En application de cette jurisprudence, la recevabilité de la preuve déloyale est donc désormais soumise à un double contrôle du juge prud'homal :
- la preuve doit être indispensable à l'exercice du droit à la preuve de celui qui la verse aux débats. La partie qui produit une preuve déloyale doit ainsi démontrer qu'il n'existe pas d'autre moyen à sa disposition de prouver les faits.
Par exemple, des enregistrements vidéo obtenus de manière déloyale ou illicite pourraient être rejetés s’ils ne font que confirmer des soupçons de vol et d'abus de confiance à l'encontre d’un salarié déjà révélés par un audit (Cass. soc. 8 mars 2023, n° 21-17.802).
Ou encore s’agissant de photos et conversations issues de messagerie Facebook visant à prouver l'introduction et la consommation d'alcool sur le lieu de travail si ceux-ci sont d'ores et déjà établis par des attestations (Cass. soc. 4 octobre 2023, n° 21-25.452). - l'atteinte doit être strictement proportionnée au but poursuivi.
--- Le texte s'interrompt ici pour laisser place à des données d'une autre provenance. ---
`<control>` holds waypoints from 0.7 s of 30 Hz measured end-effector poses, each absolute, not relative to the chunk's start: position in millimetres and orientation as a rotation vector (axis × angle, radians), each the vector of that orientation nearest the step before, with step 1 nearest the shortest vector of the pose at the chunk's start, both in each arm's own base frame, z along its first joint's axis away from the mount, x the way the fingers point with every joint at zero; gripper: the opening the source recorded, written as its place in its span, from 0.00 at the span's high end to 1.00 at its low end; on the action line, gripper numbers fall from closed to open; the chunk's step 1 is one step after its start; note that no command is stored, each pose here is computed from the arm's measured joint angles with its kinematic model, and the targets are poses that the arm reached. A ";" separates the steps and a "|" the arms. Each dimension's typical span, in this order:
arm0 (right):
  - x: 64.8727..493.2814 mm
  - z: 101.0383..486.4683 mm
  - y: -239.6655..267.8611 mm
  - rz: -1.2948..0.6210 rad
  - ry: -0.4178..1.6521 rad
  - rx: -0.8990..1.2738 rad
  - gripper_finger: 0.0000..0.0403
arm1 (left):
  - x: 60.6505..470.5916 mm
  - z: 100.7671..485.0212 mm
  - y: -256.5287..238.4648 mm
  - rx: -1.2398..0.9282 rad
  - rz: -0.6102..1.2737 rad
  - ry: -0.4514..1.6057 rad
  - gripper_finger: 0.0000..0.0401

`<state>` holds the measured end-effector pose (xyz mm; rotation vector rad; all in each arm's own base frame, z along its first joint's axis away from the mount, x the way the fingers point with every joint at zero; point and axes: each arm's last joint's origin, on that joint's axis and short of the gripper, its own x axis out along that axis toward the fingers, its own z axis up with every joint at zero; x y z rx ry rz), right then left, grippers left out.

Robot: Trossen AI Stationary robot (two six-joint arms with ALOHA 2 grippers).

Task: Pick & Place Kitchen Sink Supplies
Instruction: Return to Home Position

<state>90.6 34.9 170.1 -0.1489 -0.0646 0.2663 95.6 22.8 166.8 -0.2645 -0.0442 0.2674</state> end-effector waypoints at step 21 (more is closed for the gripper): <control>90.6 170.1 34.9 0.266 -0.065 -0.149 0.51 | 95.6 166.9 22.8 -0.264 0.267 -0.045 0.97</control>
Cela signifie que la partie qui produit une preuve déloyale ne doit pas produire davantage que ce qui est strictement nécessaire au succès de sa demande. A titre d’illustration, on peut citer l’exemple d’une société ayant licencié sa salariée pour faute grave en raison de la publication par cette dernière sur son compte Facebook de photos confidentielles d’une nouvelle collection de vêtements. L’employeur divulgue en justice les extraits du compte. La Cour de cassation considère que l’atteinte est bien proportionnée au but poursuivi, à savoir la nécessité de protéger le secret des affaires, dès lors que l'employeur s'est borné à produire la photographie de la future collection de la société publiée par la salariée sur son compte Facebook ainsi que le profil professionnel de certains de ses « amis » travaillant dans le même secteur d'activité (Cass. soc. 30 septembre 2020, n° 19-12.058).
À défaut de respecter ces conditions, la preuve sera jugée irrecevable.
En définitive, il est possible de retenir que la recevabilité de la preuve obtenue de manière déloyale n’est pas automatique et qu’elle reste soumise à l’appréciation du juge.
La prudence est donc de mise : chaque fois que cela est possible, la loyauté dans l’obtention de la preuve est à privilégier.